Friday, June 27, 2025

Too Much Alone

Britt Hartley seems to have gone before me, as far as… I think people are just making things up. Even the process theology people. There are some reasons – not to me completely compelling, tho interesting – to believe in the One. Intimations of order. But if anything is clear about ecstatic mystical experience, it’s that it does not deliver consistent verifiable conceptual information about… anything. That’s not what it’s for. So we’re not going to get a program of action and a schema of the world to navigate by, no matter how vividly we see God. We might come to a wiser appreciation of what part programs and schemas ought to play in our life. But that’s rather different.
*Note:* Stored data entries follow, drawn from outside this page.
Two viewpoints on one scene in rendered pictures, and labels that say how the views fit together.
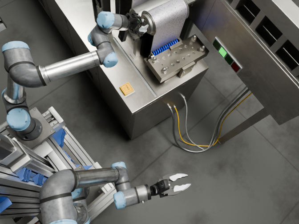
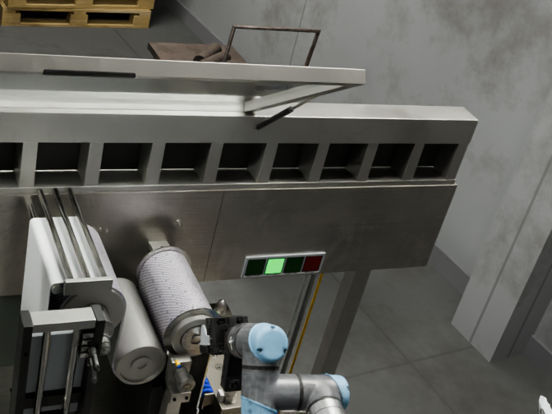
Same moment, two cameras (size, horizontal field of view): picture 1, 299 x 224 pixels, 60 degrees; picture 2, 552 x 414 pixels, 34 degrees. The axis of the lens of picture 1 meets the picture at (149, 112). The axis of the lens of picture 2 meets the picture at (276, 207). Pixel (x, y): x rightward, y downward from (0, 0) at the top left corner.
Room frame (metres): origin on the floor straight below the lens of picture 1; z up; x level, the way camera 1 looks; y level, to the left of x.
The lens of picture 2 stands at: (0.36, 1.67, 2.61)
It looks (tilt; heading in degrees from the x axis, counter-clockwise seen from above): 31 degrees down; 289
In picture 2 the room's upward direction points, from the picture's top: 15 degrees clockwise
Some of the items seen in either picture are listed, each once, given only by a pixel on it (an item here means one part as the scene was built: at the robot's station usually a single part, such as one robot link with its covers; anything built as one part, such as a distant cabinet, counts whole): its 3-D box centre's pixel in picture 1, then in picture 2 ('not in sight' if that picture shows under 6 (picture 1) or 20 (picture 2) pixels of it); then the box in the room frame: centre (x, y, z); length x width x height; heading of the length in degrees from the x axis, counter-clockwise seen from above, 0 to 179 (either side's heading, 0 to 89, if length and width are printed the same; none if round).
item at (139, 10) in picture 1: (151, 10); (127, 329); (1.16, 0.18, 1.18); 0.26 x 0.12 x 0.12; 140
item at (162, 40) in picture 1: (166, 39); (189, 348); (1.05, 0.03, 1.08); 0.23 x 0.01 x 0.18; 140
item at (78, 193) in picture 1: (72, 189); not in sight; (0.01, 0.28, 0.98); 0.13 x 0.12 x 0.14; 32
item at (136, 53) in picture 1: (135, 42); (172, 411); (0.98, 0.22, 1.05); 0.06 x 0.05 x 0.31; 140
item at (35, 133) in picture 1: (27, 126); not in sight; (0.29, 0.70, 0.87); 0.15 x 0.15 x 0.10
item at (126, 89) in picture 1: (126, 89); not in sight; (0.71, 0.19, 0.91); 0.07 x 0.07 x 0.02; 50
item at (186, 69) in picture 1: (187, 70); not in sight; (0.95, -0.16, 0.97); 0.10 x 0.03 x 0.11; 140
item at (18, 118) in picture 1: (20, 120); not in sight; (0.29, 0.70, 0.98); 0.13 x 0.12 x 0.14; 40
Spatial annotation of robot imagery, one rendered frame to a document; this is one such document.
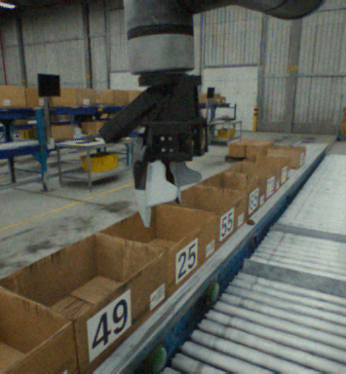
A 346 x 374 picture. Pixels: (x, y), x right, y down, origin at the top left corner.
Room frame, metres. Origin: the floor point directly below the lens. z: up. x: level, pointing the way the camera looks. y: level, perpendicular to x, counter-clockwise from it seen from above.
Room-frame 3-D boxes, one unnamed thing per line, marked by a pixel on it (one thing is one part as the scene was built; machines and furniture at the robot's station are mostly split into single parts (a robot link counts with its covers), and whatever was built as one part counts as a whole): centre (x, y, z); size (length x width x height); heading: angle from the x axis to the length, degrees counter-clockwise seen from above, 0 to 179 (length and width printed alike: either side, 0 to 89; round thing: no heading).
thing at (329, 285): (1.27, -0.53, 0.76); 0.46 x 0.01 x 0.09; 61
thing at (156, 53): (0.50, 0.01, 1.55); 0.10 x 0.09 x 0.05; 156
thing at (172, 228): (1.19, 0.04, 0.96); 0.39 x 0.29 x 0.17; 151
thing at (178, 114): (0.50, 0.00, 1.46); 0.09 x 0.08 x 0.12; 66
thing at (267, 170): (2.22, -0.54, 0.96); 0.39 x 0.29 x 0.17; 150
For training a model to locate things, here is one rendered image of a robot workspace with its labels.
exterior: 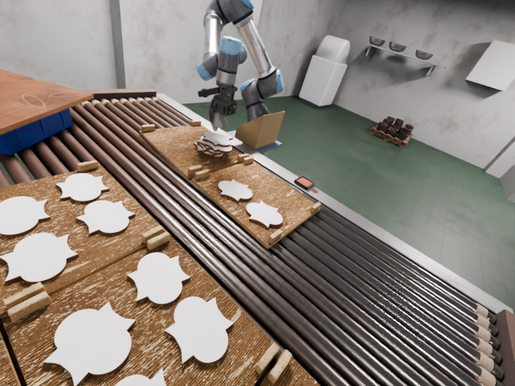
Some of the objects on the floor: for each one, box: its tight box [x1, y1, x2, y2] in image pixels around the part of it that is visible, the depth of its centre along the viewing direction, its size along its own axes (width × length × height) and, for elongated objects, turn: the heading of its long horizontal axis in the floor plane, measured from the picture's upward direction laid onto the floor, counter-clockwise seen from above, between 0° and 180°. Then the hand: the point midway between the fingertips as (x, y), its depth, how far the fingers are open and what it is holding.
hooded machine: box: [299, 35, 350, 108], centre depth 620 cm, size 80×68×159 cm
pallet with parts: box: [369, 116, 414, 149], centre depth 571 cm, size 85×119×43 cm
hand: (214, 127), depth 106 cm, fingers closed
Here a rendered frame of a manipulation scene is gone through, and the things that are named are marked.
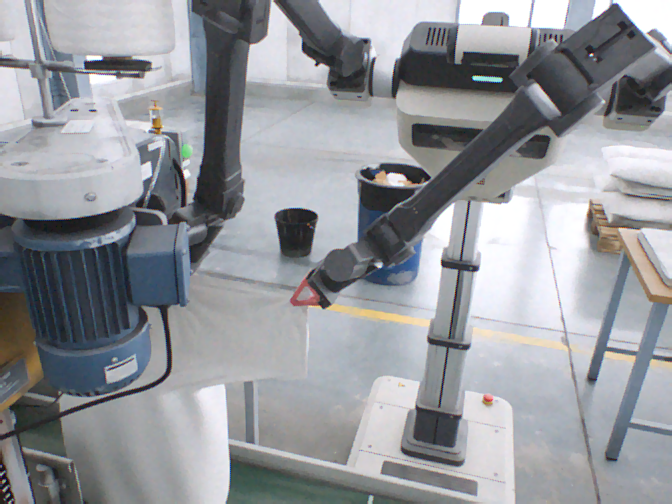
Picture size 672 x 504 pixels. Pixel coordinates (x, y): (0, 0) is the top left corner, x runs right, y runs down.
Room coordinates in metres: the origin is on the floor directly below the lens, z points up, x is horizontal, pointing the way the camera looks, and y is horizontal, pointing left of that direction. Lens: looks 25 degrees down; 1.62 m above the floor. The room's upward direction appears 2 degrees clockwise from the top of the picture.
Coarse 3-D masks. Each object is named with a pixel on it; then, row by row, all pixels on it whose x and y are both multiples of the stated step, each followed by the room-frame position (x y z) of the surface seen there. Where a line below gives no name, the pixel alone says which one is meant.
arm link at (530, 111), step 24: (552, 48) 0.77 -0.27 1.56; (528, 72) 0.78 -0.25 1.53; (528, 96) 0.77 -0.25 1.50; (600, 96) 0.74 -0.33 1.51; (504, 120) 0.79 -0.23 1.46; (528, 120) 0.76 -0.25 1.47; (552, 120) 0.75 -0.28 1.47; (576, 120) 0.73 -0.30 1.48; (480, 144) 0.80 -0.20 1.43; (504, 144) 0.78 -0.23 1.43; (456, 168) 0.82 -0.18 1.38; (480, 168) 0.80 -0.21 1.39; (432, 192) 0.84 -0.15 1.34; (456, 192) 0.82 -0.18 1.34; (384, 216) 0.90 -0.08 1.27; (408, 216) 0.87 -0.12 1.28; (432, 216) 0.85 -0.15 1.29; (384, 240) 0.89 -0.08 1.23; (408, 240) 0.87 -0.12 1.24
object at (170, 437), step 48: (192, 288) 1.01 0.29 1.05; (240, 288) 0.98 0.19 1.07; (192, 336) 1.01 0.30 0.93; (240, 336) 0.98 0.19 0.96; (288, 336) 0.96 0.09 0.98; (144, 384) 0.99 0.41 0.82; (192, 384) 0.98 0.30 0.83; (96, 432) 0.99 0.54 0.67; (144, 432) 0.96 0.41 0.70; (192, 432) 0.96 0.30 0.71; (96, 480) 0.99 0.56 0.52; (144, 480) 0.96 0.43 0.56; (192, 480) 0.95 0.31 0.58
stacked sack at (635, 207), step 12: (600, 192) 3.99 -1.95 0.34; (612, 192) 3.91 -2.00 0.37; (612, 204) 3.68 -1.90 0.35; (624, 204) 3.66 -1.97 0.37; (636, 204) 3.64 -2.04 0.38; (648, 204) 3.63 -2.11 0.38; (660, 204) 3.63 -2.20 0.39; (624, 216) 3.60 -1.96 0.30; (636, 216) 3.57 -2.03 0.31; (648, 216) 3.55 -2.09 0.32; (660, 216) 3.54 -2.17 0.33
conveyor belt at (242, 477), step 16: (16, 416) 1.35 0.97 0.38; (32, 416) 1.35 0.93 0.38; (32, 432) 1.28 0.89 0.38; (48, 432) 1.28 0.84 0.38; (32, 448) 1.22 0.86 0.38; (48, 448) 1.22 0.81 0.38; (64, 448) 1.22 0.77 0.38; (240, 464) 1.19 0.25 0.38; (240, 480) 1.13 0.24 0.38; (256, 480) 1.14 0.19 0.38; (272, 480) 1.14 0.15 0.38; (288, 480) 1.14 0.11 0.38; (304, 480) 1.14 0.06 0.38; (240, 496) 1.08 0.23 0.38; (256, 496) 1.08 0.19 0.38; (272, 496) 1.08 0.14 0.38; (288, 496) 1.09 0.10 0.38; (304, 496) 1.09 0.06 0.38; (320, 496) 1.09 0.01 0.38; (336, 496) 1.09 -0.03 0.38; (352, 496) 1.09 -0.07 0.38; (368, 496) 1.10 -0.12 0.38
And the religious project generally is an imperial project, meant to constrain the future to a repetition of the past. Much of that is just necessary to the maintenance of a community. But it is the opposite of what I’m looking for. I want to the step over a threshold into a new place. On the other hand – that’s the third hand, now – I want company. I need company. This is not something that it is really possible to do alone. Not ultimately. A person alone is not really real.

And I am too much alone, these days. You know, that is the real problem. It’s a simple problem, though its solution may be complex. I am too much alone.

Thursday, June 26, 2025

Gliding Into Port

Ai Cherestami, I don't know. Wind ruffling my hair, the luff of my jacket as we ease into (out of?) port. What then, Cherestami? And freedom goes for nothing.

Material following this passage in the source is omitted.